Going forward to the 1868 Logan’s Directory, Catherine McCarty is listed as living at 199 North East Street.  Again, a look at the Sanborn map for 1887 reveals that 199 North East was on the east side of East Street immediately south of the (unnamed) alley between Vermont and Lockerbie Streets.  Today the address of this location is 341 North East Street.6, 7

The legal description of this property (MC QUATS SUB 40FT N END L7 & L8 OL53) indicates that it was a part of McQuat’s subdivision, further suggesting that in order to pay her rent, Catherine might have needed to walk just a short distance, down East Street to the corner of New York Street, to the home of Janet McOuat, likely the owner of the property (n. b., McQuat and McOuat are variant spellings of the same name). 8

There is currently a residential building standing at this address.  Whether it is the same building that Catherine lived in is uncertain; at any rate the structure must have been remodeled at one or several points in history.

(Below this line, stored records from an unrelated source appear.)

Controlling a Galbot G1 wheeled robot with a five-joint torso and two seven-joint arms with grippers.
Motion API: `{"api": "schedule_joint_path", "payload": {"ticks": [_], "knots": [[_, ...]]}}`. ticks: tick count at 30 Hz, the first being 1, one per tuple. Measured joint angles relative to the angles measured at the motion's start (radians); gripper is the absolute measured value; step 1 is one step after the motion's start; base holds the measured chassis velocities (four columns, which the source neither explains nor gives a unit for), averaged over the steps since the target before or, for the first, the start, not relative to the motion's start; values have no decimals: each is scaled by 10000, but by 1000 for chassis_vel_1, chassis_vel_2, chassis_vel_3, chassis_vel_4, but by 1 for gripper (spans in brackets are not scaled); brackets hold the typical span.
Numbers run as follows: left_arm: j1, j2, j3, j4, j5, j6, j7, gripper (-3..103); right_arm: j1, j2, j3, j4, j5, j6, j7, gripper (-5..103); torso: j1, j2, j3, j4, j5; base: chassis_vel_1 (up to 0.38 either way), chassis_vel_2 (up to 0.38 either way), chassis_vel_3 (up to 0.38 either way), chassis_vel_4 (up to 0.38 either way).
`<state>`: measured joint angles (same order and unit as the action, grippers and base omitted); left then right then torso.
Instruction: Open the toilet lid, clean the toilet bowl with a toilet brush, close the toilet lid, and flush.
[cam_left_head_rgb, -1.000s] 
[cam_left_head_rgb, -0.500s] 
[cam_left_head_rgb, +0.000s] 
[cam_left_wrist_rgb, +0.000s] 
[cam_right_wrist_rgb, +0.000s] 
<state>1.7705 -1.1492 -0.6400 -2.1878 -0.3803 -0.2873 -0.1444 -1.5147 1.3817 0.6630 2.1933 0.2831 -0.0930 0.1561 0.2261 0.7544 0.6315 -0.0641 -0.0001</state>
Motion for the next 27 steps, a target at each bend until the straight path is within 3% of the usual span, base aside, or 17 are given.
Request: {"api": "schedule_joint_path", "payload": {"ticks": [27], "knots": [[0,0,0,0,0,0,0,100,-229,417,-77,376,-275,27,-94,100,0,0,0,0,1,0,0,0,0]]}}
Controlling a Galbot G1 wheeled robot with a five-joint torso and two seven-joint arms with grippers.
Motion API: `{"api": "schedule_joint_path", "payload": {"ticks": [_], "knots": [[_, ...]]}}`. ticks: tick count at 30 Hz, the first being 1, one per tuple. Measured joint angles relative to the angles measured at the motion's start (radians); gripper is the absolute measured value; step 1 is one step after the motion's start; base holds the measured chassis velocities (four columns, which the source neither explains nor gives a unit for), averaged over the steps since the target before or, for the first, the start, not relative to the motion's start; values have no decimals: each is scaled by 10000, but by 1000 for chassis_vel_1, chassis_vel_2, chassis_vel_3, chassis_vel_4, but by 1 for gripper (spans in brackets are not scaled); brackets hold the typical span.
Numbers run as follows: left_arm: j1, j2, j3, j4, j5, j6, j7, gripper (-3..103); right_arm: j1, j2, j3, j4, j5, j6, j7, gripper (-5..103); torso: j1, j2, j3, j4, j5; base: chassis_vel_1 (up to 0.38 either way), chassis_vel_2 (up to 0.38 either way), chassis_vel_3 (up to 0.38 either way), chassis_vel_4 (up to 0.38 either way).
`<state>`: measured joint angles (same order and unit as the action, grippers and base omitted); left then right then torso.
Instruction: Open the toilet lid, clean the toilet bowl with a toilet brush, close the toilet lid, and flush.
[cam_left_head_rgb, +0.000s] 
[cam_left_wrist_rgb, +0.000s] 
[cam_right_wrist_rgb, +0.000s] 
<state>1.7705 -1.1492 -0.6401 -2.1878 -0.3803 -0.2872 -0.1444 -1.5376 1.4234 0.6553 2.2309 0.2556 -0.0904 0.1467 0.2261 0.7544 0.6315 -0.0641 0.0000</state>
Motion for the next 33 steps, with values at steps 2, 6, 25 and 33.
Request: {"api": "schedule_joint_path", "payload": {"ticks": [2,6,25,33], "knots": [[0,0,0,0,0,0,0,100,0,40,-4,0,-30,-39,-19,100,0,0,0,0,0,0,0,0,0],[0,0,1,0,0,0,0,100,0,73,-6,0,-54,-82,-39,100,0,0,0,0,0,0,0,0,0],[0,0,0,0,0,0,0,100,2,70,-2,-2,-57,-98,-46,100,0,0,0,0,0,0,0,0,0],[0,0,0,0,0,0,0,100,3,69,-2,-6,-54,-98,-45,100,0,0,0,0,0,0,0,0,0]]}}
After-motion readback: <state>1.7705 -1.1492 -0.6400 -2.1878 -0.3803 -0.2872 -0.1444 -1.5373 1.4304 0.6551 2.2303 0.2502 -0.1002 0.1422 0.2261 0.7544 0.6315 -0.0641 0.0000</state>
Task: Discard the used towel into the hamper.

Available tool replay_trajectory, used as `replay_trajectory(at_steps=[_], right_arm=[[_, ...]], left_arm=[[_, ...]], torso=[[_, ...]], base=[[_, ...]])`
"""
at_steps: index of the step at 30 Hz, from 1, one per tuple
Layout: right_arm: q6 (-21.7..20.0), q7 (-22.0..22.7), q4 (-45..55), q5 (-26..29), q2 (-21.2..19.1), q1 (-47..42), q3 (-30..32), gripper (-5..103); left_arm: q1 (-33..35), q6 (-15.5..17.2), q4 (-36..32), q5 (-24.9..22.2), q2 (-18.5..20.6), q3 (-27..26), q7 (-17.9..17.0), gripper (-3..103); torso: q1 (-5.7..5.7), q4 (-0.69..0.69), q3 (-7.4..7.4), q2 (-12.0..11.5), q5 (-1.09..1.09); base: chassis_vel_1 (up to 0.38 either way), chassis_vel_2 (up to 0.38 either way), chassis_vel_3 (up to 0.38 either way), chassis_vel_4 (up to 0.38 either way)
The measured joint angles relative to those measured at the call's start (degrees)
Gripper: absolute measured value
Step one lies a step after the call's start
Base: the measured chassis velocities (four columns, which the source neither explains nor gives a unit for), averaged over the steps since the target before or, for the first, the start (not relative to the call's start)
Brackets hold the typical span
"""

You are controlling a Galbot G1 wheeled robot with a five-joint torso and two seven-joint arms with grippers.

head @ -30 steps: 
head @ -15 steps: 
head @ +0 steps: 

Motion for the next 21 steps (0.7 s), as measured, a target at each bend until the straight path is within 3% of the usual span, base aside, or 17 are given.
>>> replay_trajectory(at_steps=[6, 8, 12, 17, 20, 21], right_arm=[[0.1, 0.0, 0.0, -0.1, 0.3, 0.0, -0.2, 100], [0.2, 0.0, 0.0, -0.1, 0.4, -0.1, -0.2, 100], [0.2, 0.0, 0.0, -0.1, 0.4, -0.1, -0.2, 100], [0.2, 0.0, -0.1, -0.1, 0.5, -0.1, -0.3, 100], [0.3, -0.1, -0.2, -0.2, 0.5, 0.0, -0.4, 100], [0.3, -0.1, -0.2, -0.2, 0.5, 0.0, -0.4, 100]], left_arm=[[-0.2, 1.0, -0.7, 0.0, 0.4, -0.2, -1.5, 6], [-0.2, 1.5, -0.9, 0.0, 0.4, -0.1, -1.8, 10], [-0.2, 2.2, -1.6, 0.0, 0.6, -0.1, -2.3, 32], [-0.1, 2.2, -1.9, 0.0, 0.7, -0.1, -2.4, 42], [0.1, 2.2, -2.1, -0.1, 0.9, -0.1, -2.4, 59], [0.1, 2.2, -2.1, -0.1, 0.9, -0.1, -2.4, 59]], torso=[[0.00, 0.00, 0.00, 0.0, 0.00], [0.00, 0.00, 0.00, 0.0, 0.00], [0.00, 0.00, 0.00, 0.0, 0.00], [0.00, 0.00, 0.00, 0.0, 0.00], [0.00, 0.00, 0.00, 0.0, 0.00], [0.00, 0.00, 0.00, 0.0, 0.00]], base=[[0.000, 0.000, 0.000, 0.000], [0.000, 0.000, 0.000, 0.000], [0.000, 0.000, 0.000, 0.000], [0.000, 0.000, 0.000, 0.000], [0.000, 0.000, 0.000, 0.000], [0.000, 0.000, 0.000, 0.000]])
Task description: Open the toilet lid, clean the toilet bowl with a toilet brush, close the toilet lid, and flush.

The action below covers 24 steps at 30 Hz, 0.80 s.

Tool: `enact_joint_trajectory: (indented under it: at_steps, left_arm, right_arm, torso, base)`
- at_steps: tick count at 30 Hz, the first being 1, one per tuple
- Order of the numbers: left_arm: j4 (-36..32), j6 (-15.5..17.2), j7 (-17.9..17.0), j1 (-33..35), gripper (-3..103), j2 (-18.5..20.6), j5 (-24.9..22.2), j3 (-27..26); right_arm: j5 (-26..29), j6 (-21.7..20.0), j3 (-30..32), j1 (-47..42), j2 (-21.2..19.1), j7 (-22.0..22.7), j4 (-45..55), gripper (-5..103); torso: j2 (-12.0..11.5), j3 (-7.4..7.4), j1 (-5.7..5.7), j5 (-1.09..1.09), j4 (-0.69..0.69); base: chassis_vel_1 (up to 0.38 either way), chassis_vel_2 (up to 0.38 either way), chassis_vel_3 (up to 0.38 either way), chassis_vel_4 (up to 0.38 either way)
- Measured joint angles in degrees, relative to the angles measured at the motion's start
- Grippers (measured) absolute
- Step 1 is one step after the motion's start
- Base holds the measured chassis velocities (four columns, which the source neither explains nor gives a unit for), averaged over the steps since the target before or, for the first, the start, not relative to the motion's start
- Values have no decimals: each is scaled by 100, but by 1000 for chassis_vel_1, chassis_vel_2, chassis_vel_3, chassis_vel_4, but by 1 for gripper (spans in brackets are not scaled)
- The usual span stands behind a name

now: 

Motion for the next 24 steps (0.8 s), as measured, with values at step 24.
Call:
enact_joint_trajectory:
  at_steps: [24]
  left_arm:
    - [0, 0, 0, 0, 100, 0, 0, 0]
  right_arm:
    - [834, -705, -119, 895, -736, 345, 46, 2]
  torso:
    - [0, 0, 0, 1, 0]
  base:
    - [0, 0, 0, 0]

But if you look at the backyard, it seems pristine. It may be the very spot that Billy played as a 7 or 8 year old child in 1867-8.

Or maybe not.  According to Charles Edward Vandever, Acting Chief of Police at Terre Haute, Indiana in 1881, Billy the Kid lived in Terre Haute when he was about 11 or 12 years old, and not with his mother in Indianapolis. Perhaps Vandever was off on Billy’s age by a year or two, but his statement is worthy of consideration.  One implication is that Billy may have been staying with relatives in Terre Haute in the late 1860s. (A quick check shows that there were several McCarty families in the area at the time; I could find no Bonneys, however.) 9

And what did Catherine do during her stay in Indianapolis?  Of course, we do not know.  But given that she later operated a laundry in Wichita, can we speculate that she may have worked in a laundry in Indianapolis?  In fact, Logan’s 1868 directory lists John L Spaulding’s City Laundry located at 22 and 24 South New Jersey Street, just a few blocks south of Catherine’s residence.  Is it a coincidence that Catherine also named her Wichita establishment the City Laundry? 10, 11, 12

Attempting to trace Catherine before 1867 is frustrating. (William Antrim’s background, in contrast, is reasonably well documented.)  With one exception, Catherine’s earlier life is a void – that exception being William Antrim’s declaration, in his Civil War pension application, that Catherine’s prior (first?) husband, named McCarty, had died in New York City. 13

Further supporting Antrim’s claim is that Billy’s place of origin was reported by many sources shortly after his death to have been New York. Granted, these assertions were hearsay, and largely repetitive, but they could have been correct, given that they were recorded at a time when many who knew Billy personally were alive and well.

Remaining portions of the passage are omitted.